### RECORD EXCERPTS

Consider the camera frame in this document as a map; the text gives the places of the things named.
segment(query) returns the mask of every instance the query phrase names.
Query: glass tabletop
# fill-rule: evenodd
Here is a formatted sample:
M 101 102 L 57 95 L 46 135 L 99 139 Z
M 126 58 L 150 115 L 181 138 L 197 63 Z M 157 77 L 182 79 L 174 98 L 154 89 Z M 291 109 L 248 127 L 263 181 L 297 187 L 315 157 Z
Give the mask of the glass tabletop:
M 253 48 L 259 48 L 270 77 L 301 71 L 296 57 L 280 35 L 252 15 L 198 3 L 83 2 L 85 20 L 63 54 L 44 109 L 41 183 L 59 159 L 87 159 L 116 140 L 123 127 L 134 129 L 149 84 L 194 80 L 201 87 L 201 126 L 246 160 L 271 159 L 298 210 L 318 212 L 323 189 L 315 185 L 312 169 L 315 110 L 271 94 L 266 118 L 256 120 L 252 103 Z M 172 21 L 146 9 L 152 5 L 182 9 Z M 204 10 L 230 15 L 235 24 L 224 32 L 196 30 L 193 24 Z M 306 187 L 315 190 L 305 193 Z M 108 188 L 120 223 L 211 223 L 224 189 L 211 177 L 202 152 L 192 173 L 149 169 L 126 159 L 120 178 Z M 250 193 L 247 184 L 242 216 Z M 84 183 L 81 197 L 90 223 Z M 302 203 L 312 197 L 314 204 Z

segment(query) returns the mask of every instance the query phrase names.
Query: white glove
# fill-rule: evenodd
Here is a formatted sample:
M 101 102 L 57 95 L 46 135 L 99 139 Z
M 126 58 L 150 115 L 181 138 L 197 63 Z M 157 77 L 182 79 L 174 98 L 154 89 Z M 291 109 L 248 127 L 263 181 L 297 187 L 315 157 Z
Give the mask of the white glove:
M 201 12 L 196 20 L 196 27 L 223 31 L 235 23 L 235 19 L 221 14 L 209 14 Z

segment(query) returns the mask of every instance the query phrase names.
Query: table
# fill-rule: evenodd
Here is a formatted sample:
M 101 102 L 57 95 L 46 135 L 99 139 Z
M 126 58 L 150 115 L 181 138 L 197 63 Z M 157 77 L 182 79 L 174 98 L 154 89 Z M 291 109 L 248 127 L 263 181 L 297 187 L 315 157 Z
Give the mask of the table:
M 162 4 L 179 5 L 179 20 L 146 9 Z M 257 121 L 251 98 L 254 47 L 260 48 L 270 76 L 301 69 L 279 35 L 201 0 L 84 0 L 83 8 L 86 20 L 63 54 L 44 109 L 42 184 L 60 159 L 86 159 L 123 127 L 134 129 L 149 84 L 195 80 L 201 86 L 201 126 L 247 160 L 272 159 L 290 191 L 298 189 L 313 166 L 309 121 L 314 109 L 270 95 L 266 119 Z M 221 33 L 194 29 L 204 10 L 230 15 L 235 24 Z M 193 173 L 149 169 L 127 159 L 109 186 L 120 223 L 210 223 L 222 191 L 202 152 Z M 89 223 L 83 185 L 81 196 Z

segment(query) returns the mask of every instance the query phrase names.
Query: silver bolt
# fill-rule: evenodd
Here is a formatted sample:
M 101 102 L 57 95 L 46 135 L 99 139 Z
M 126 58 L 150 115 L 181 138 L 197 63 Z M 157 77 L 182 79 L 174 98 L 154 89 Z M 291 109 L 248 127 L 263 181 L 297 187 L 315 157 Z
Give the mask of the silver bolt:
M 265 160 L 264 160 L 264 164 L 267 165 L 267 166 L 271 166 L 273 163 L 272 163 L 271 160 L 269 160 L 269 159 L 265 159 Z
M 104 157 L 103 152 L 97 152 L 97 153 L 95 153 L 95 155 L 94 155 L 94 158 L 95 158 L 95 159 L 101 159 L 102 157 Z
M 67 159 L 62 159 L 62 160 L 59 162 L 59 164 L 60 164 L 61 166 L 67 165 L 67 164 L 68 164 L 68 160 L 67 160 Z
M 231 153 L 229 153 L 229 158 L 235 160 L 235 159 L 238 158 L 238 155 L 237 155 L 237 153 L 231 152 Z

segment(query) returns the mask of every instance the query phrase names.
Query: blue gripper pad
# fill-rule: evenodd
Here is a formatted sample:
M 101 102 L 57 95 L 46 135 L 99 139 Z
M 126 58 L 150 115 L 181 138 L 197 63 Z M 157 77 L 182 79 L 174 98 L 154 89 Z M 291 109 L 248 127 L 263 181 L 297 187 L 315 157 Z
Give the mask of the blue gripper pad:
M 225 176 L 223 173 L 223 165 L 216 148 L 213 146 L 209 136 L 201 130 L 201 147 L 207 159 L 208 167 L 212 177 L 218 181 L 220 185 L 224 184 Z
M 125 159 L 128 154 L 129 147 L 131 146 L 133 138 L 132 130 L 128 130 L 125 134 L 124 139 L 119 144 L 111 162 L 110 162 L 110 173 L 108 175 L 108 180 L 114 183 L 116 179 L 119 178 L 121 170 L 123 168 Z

### WORK ITEM
The records above need to be retyped exactly.

### ANSWER BELOW
Consider the camera frame in this document as a map; the text gives the places of the things named.
segment(query) returns the mask of every instance the query phrase names.
Query: glass tabletop
# fill-rule: evenodd
Here is a formatted sample:
M 101 102 L 57 95 L 46 135 L 99 139 Z
M 126 58 L 150 115 L 181 138 L 197 63 Z M 157 77 L 182 79 L 174 98 L 154 89 Z M 291 109 L 248 127 L 263 181 L 297 187 L 315 157 Z
Give the mask of the glass tabletop:
M 253 48 L 259 48 L 270 77 L 301 71 L 296 57 L 280 35 L 252 15 L 198 3 L 83 2 L 85 20 L 63 54 L 44 109 L 41 183 L 59 159 L 87 159 L 116 140 L 123 127 L 134 129 L 149 84 L 194 80 L 201 87 L 201 126 L 246 160 L 271 159 L 298 210 L 318 212 L 323 189 L 315 185 L 312 169 L 315 110 L 271 94 L 266 118 L 256 120 L 252 103 Z M 172 21 L 146 9 L 152 5 L 182 9 Z M 204 10 L 230 15 L 235 24 L 224 32 L 196 30 L 193 24 Z M 306 187 L 315 190 L 305 193 Z M 108 188 L 120 223 L 211 223 L 224 189 L 211 177 L 202 152 L 192 173 L 149 169 L 126 159 L 120 178 Z M 250 193 L 247 184 L 242 216 Z M 84 183 L 81 197 L 90 223 Z M 302 203 L 312 197 L 314 204 Z

segment(query) returns the mask of every instance the query phrase names.
Query: white glove
# fill-rule: evenodd
Here is a formatted sample:
M 101 102 L 57 95 L 46 135 L 99 139 Z
M 126 58 L 150 115 L 181 138 L 197 63 Z M 157 77 L 182 79 L 174 98 L 154 89 Z M 291 109 L 248 127 L 263 181 L 297 187 L 315 157 Z
Give the mask of the white glove:
M 201 12 L 196 20 L 196 27 L 223 31 L 235 23 L 235 19 L 221 14 L 209 14 Z

segment(query) returns the mask of every instance the query phrase names.
Query: table
# fill-rule: evenodd
Here is a formatted sample:
M 101 102 L 57 95 L 46 135 L 99 139 Z
M 126 58 L 150 115 L 181 138 L 197 63 Z M 157 77 L 182 79 L 174 98 L 154 89 Z M 291 109 L 248 127 L 263 181 L 297 187 L 315 157 Z
Give the mask of the table:
M 162 4 L 179 5 L 179 20 L 146 9 Z M 257 121 L 251 98 L 254 47 L 260 48 L 270 76 L 301 69 L 279 35 L 201 0 L 84 0 L 83 8 L 86 20 L 63 54 L 44 109 L 42 184 L 60 159 L 86 159 L 123 127 L 134 129 L 149 84 L 195 80 L 201 86 L 201 126 L 247 160 L 272 159 L 290 191 L 298 189 L 313 166 L 309 121 L 314 109 L 270 95 L 266 119 Z M 221 33 L 194 29 L 204 10 L 230 15 L 235 24 Z M 193 173 L 149 169 L 127 159 L 109 186 L 120 223 L 210 223 L 222 191 L 202 152 Z M 89 223 L 83 185 L 81 196 Z

segment(query) returns the mask of every instance the query phrase names.
Query: silver bolt
# fill-rule: evenodd
Here is a formatted sample:
M 101 102 L 57 95 L 46 135 L 99 139 Z
M 126 58 L 150 115 L 181 138 L 197 63 Z M 157 77 L 182 79 L 174 98 L 154 89 Z M 291 109 L 248 127 L 263 181 L 297 187 L 315 157 Z
Give the mask of the silver bolt:
M 265 160 L 264 160 L 264 164 L 267 165 L 267 166 L 271 166 L 273 163 L 272 163 L 271 160 L 269 160 L 269 159 L 265 159 Z
M 104 157 L 103 152 L 97 152 L 97 153 L 95 153 L 95 155 L 94 155 L 94 158 L 95 158 L 95 159 L 101 159 L 102 157 Z
M 67 159 L 62 159 L 62 160 L 59 162 L 59 164 L 60 164 L 61 166 L 67 165 L 67 164 L 68 164 L 68 160 L 67 160 Z
M 231 153 L 229 153 L 229 158 L 235 160 L 235 159 L 238 158 L 238 155 L 237 155 L 237 153 L 231 152 Z

segment(query) returns the mask of every instance the query phrase names.
Query: blue gripper pad
# fill-rule: evenodd
Here is a formatted sample:
M 101 102 L 57 95 L 46 135 L 99 139 Z
M 126 58 L 150 115 L 181 138 L 197 63 Z M 157 77 L 182 79 L 174 98 L 154 89 Z M 291 109 L 248 127 L 263 181 L 297 187 L 315 157 Z
Give the mask of the blue gripper pad:
M 225 176 L 223 173 L 223 165 L 216 148 L 213 146 L 209 136 L 201 130 L 201 147 L 207 159 L 208 167 L 212 177 L 218 181 L 220 185 L 224 184 Z
M 125 159 L 128 154 L 129 147 L 131 146 L 133 138 L 132 130 L 128 130 L 125 134 L 124 139 L 119 144 L 111 162 L 110 162 L 110 173 L 108 175 L 108 180 L 114 183 L 116 179 L 119 178 L 121 170 L 123 168 Z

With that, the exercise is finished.